Barrier functions of the sugary cell coat: Understanding how extracellular signalling proteins and bacterial toxins navigate the cell surface

糖细胞外壳的屏障功能：了解细胞外信号蛋白和细菌毒素如何在细胞表面导航

• 批准号: 2885385
• 金额: --
• 依托单位: University of Leeds
• 依托单位国家: 英国
• 项目类别: Studentship
• 财政年份: 2023
• 资助国家: 英国
• 起止时间: 2023 至 无数据
• 项目状态: 未结题
• 来源: https://gtr.ukri.org/projects?ref=studentship-2885385
• 关键词: Barrier; functions; sugary; cell; coat

Virtually every cell in the human body is surrounded by a carbohydrate-rich coat called the glycocalyx. The glycocalyx has been implicated in a variety of fundamental molecular and cellular processes including its ability to guide cell communication and behaviour by modulating the access of the extracellular signalling proteins, such as chemokines, to the cell surface. It also plays an important protective role as a barrier against pathogens, yet some bacterial toxins and viruses exploit the glycocalyx to gain entry to the host cells. Despite the omnipresence of the glycocalyx in the human body and its functional importance, its role has been elusive owing to the incredible complexity and hence overlooked as the tools for its investigation were missing.The biochemical and biophysical mechanisms of selective binding and transport of proteins and pathogens within the glycocalyx remain poorly understood. In this project, we are aiming to develop a mechanistic understanding of molecular diffusion within the glycocalyx by developing experimental glycocalyx models and new methods to probe the selective transport across the glycocalyx in molecular detail. The results of this project will provide new tools to further our fundamental understanding of glycocalyx functions that may in the future help tackling infectious diseases and control immune responses.

实际上，人体中的每个细胞都被称为糖蛋白的碳水化合物包围。
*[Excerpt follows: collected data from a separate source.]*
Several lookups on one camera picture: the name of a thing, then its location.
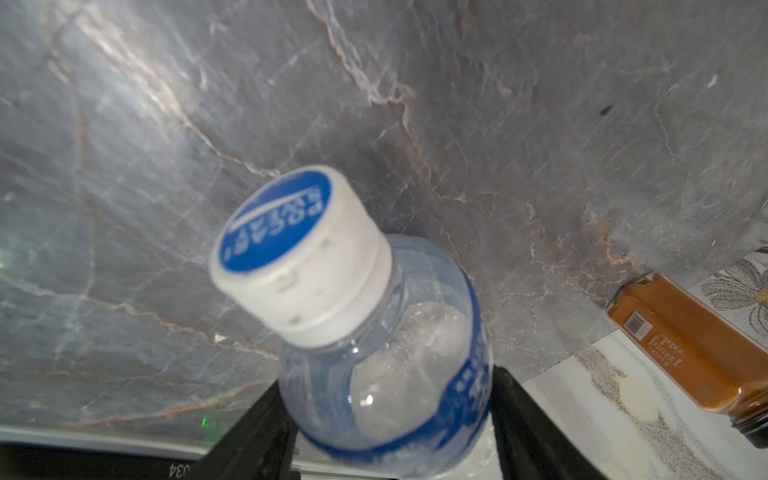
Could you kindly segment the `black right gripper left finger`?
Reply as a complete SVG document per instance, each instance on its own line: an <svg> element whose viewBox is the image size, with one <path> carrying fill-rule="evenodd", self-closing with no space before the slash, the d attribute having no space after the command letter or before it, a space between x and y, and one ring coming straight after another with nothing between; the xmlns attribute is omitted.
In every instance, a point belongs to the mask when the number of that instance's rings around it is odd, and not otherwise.
<svg viewBox="0 0 768 480"><path fill-rule="evenodd" d="M201 460L187 479L294 479L298 429L273 383Z"/></svg>

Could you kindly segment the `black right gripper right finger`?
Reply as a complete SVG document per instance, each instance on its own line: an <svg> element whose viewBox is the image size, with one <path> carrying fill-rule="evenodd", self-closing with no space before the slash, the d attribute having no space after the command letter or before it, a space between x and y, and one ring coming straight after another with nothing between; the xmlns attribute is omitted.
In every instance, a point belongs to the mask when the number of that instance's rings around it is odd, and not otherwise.
<svg viewBox="0 0 768 480"><path fill-rule="evenodd" d="M493 368L490 413L503 479L605 479L500 366Z"/></svg>

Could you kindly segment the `blue label bottle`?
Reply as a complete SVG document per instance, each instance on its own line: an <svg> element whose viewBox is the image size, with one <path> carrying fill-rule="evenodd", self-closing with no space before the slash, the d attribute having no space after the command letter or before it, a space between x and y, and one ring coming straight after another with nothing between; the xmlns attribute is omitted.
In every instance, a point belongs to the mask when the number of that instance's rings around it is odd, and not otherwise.
<svg viewBox="0 0 768 480"><path fill-rule="evenodd" d="M281 340L280 394L316 448L400 478L471 453L493 370L473 286L434 243L382 232L338 170L300 168L253 193L209 271Z"/></svg>

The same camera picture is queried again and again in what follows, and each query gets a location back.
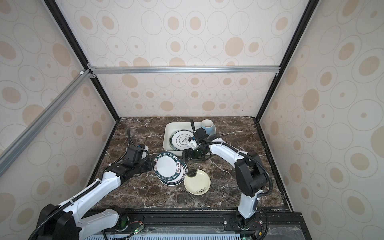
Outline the white ringed plate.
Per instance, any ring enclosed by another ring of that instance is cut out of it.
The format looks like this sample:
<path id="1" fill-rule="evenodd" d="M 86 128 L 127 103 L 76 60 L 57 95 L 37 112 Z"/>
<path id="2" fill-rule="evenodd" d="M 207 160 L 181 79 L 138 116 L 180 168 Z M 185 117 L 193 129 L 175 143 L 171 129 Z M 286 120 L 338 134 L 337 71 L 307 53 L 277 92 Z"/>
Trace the white ringed plate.
<path id="1" fill-rule="evenodd" d="M 183 151 L 189 149 L 191 147 L 189 144 L 189 139 L 193 137 L 194 134 L 191 131 L 178 130 L 171 135 L 169 139 L 170 146 L 173 150 L 176 151 Z"/>

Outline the blue mug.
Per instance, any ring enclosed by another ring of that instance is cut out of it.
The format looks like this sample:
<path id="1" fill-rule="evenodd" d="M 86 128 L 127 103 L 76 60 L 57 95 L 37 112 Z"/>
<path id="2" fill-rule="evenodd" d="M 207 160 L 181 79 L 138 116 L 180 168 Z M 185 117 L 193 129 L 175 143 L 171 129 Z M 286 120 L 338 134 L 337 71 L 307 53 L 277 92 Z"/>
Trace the blue mug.
<path id="1" fill-rule="evenodd" d="M 208 135 L 213 135 L 216 133 L 216 126 L 212 120 L 203 120 L 202 128 L 206 131 Z"/>

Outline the green rimmed white plate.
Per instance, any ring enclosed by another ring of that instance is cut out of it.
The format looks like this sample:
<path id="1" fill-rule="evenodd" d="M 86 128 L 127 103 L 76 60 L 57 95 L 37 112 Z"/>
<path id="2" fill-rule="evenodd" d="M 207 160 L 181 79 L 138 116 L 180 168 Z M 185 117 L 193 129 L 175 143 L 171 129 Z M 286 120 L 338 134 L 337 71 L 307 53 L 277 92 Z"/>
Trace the green rimmed white plate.
<path id="1" fill-rule="evenodd" d="M 164 181 L 172 181 L 181 173 L 181 162 L 176 155 L 170 152 L 162 152 L 156 155 L 154 172 Z"/>

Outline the cream yellow small plate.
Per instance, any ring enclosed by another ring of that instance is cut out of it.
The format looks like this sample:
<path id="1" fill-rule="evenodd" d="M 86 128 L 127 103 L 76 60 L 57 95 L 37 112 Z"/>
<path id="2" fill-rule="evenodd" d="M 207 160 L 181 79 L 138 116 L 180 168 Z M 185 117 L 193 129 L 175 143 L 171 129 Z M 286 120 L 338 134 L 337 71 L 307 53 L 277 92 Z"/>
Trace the cream yellow small plate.
<path id="1" fill-rule="evenodd" d="M 189 193 L 200 196 L 210 189 L 211 178 L 202 170 L 193 170 L 186 175 L 184 185 Z"/>

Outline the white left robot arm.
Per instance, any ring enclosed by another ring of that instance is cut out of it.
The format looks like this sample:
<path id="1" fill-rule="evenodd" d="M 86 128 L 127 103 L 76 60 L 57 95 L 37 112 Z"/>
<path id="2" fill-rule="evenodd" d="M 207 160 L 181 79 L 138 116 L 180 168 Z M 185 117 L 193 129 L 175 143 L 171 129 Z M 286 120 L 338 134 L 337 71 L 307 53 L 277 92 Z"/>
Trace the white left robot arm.
<path id="1" fill-rule="evenodd" d="M 103 175 L 91 185 L 63 201 L 49 204 L 41 210 L 31 240 L 84 240 L 98 232 L 125 224 L 127 216 L 117 206 L 85 217 L 85 214 L 102 198 L 134 175 L 153 169 L 148 146 L 130 146 L 124 155 L 105 168 Z"/>

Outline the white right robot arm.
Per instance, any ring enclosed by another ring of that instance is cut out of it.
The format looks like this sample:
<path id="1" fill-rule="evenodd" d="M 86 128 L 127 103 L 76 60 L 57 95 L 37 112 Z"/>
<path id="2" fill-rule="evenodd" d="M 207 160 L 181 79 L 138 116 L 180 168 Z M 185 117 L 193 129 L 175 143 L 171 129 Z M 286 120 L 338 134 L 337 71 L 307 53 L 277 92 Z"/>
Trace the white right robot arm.
<path id="1" fill-rule="evenodd" d="M 190 137 L 188 146 L 183 151 L 183 159 L 186 161 L 202 161 L 206 154 L 210 154 L 221 157 L 235 168 L 237 185 L 242 193 L 236 219 L 240 229 L 248 229 L 257 215 L 260 198 L 273 191 L 272 178 L 260 156 L 255 152 L 238 150 L 216 135 L 200 139 Z"/>

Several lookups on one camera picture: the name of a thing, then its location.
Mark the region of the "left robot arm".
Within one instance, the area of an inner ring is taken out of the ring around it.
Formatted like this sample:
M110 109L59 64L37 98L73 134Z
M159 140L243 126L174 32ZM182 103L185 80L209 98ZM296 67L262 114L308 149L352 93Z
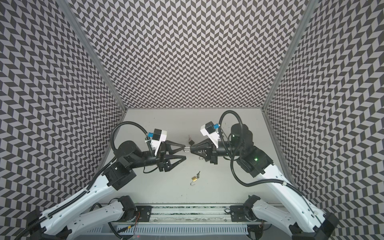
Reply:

糖蛋白已与各种基本分子和细胞过程有关，包括通过调节细胞外信号蛋白（例如趋化因子）进入细胞表面的访问来指导细胞通信和行为的能力。它也作为对病原体的障碍物起着重要的保护作用，但是一些细菌毒素和病毒利用糖蛋白以进入宿主细胞。尽管糖椰子在人体中的无所不知及其功能重要性，但由于缺少其研究的工具，其作用是难以捉摸的，因此被忽略了。蛋白质和蛋白质和病原体的选择性结合和运输的生物化学和生物物理机制仍然存在。在这个项目中，我们旨在通过开发实验性糖脂模型和新方法来对糖卵脂裂内的分子扩散进行机械理解，以分子细节探测跨糖囊的选择性转运。该项目的结果将提供新的工具，以进一步我们对糖脂功能的基本理解，这些功能将来可能有助于解决传染病并控制免疫反应。